In one aspect, the disclosure provides a method of producing a substitution in a target sequence of a target nucleic acid in a cell, the method comprising:

- contacting the cell with: (i) a Cas12i domain, (ii) an RNA guide, and (iii) a deaminase domain, or nucleic acid encoding (i), (ii), and (iii),
- wherein the target sequence comprises a nucleotide position 0, wherein nucleotide position 0 of the target strand hybridizes with the direct repeat-proximal end of the spacer sequence of the RNA guide, and a position x (wherein optionally x=20), wherein position x of the target strand hybridizes with the direct repeat-distal end of the spacer sequence of the RNA guide,
- and wherein the target sequence comprises an A or a C between positions 5-16 (e.g., between positions 7-12, e.g., between positions 8-11)) on the target strand or the non-target strand,
- wherein the A is substituted to a inosine (I) (e.g., converts an A:T base pair to an I:C, I:U, or I:A base pair) or a guanine (G) or the C is substituted to a U or T (e.g., converts a C:G base pair to a T:A base pair).

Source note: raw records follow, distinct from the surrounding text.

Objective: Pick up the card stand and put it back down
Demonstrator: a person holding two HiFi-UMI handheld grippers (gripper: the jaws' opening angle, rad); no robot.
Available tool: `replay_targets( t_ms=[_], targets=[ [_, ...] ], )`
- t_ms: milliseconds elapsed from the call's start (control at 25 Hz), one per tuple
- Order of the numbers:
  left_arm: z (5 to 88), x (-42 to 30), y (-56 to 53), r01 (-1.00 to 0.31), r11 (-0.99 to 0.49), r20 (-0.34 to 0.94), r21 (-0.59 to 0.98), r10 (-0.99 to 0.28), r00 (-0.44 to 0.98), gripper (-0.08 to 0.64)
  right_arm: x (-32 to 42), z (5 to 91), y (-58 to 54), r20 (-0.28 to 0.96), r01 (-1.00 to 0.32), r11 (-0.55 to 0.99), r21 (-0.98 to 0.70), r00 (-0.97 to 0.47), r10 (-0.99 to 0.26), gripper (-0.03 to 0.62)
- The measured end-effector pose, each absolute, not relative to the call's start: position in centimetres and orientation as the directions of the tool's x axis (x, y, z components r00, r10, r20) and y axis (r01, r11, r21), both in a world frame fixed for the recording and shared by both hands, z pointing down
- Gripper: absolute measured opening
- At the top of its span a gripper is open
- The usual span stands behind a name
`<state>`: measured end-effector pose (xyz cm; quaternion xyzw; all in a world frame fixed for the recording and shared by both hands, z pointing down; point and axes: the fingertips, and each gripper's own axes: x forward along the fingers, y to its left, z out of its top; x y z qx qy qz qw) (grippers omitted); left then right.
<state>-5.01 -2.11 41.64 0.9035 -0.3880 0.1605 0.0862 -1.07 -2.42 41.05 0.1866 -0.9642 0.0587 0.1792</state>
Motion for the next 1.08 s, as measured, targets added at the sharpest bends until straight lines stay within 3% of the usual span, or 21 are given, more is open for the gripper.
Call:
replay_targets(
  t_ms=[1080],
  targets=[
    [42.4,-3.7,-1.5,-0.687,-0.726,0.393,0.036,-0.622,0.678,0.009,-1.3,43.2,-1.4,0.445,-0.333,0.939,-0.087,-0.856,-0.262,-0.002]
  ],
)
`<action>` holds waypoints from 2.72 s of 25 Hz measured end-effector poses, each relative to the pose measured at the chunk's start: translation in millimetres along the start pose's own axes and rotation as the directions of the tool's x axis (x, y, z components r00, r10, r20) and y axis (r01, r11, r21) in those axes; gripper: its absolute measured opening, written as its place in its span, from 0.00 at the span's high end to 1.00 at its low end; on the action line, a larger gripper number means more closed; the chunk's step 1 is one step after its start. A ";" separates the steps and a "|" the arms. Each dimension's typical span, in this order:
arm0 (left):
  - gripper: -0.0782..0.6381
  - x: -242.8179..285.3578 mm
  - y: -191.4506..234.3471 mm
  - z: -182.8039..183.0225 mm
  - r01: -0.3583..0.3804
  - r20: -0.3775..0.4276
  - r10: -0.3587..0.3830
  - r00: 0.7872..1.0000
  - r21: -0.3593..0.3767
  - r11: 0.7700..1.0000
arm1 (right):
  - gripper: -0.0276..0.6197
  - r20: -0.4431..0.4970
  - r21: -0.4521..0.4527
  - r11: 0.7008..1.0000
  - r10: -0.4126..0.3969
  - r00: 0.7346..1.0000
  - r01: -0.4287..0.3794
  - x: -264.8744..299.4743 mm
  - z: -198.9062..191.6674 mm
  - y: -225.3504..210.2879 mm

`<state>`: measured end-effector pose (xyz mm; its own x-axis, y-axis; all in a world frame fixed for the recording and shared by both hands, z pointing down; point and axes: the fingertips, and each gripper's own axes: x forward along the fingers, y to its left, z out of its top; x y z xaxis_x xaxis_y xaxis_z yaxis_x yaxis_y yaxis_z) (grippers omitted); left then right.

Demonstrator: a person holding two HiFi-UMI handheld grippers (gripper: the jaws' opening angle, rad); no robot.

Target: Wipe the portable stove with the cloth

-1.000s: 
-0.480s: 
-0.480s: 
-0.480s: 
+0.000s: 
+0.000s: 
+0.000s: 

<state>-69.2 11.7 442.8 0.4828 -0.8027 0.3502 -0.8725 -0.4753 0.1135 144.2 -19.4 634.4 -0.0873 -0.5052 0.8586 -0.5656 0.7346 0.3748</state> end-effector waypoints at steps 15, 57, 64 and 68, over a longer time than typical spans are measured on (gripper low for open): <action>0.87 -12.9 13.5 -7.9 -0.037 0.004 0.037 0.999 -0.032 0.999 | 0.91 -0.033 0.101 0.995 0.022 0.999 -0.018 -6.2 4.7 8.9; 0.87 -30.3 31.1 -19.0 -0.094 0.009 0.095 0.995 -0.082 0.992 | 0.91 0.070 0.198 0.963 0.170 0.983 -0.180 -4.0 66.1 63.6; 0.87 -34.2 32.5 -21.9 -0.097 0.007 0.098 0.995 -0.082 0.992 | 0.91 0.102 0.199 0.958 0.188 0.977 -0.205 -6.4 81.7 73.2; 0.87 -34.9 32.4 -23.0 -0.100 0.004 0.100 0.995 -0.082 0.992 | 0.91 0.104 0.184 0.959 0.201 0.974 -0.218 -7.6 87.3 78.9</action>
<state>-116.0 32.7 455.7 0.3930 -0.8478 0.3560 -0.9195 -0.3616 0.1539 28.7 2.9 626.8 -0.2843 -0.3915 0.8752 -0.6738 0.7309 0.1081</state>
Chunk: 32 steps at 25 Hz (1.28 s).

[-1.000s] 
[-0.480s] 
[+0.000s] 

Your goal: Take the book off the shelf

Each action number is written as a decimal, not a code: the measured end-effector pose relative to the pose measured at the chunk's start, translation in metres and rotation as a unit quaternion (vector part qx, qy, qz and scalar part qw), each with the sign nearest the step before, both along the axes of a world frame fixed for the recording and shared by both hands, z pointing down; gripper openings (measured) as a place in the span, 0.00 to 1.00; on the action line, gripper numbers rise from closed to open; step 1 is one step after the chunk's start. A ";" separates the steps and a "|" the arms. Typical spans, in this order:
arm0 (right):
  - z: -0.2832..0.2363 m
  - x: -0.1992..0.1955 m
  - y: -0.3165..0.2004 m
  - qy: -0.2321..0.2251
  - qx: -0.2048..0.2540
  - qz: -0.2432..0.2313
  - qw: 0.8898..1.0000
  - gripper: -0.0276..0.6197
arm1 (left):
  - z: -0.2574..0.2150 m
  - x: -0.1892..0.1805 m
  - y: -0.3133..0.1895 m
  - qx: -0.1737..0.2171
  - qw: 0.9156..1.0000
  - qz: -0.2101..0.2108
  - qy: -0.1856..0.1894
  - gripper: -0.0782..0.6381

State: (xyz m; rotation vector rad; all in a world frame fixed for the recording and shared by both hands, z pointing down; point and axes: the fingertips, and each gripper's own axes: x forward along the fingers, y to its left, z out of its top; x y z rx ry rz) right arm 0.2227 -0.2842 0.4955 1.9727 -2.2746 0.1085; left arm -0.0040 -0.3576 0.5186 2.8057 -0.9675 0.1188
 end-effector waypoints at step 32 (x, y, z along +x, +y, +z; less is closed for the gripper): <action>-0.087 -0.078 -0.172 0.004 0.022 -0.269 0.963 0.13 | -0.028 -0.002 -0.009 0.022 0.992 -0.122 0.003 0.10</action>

In one aspect, the disclosure provides a method of introducing a substitution in a target sequence of a target nucleic acid in a cell, the method comprising:

- contacting the cell with (i) a fusion protein described herein or the polypeptide system described herein, and (ii) an RNA guide, or a nucleic acid encoding (i) and (ii),
- thereby introducing the substitution.

In certain embodiments, the target sequence comprises a nucleotide position 0, wherein nucleotide position 0 of the target strand hybridizes with the direct repeat-proximal end of the spacer sequence of the RNA guide, and a position x (wherein optionally x=20), wherein position x of the target strand hybridizes with the direct repeat-distal end of the spacer sequence of the RNA guide,

- and wherein the target sequence comprises an A or a C between positions 5-16 (e.g., between positions 7-12, e.g., between positions 8-11) on the target strand or the non-target strand,
- wherein the A is substituted to a inosine (I) (e.g., an A:T base pair is converted to an I:C, I:U, or I:A base pair) or to guanine (G), or the C is substituted to a U (e.g., converts a C:G base pair to a T:A base pair).

In some embodiments, the method converts a C:G base pair to a T:A base pair alteration in the target sequence.

In some embodiments, the alteration occurs at one or more C:G base pairs between positions 7-12 (e.g., between positions 8-11) of the target sequence. In certain embodiments, the cell is selected from a eukaryotic cell, a mammalian cell, or a human cell. In some embodiments, the cell is in vivo. In certain embodiments, the cell is ex vivo. In some embodiments, the cell is in vitro.

In one aspect, the disclosure provides a composition comprising:

- a) the fusion protein described herein, or the polypeptide system described herein; and
- b) an RNA guide or a nucleic acid encoding the RNA guide, wherein the RNA guide comprises a nuclease binding sequence (e.g., a direct repeat sequence) and a DNA-binding sequence (e.g., a spacer sequence).

In some embodiments, the Cas12i polypeptide is a Cas12i1 polypeptide, a Cas12i2 polypeptide, a Cas12i3 polypeptide, or a Cas12i4 polypeptide, and wherein:

- (a) the Cas12i1 polypeptide comprises an amino acid sequence with at least 80% identity to SEQ ID NO: 8;
- (b) the Cas12i2 polypeptide comprises an amino acid sequence with at least 80% identity to any one of SEQ ID NOs: 2-7;
- (c) the Cas12i3 polypeptide comprises an amino acid sequence with at least 80% identity to SEQ ID NO: 11; and
- (d) the Cas12i4 polypeptide comprises an amino acid sequence with at least 80% identity to SEQ ID NO: 9 or SEQ ID NO: 10.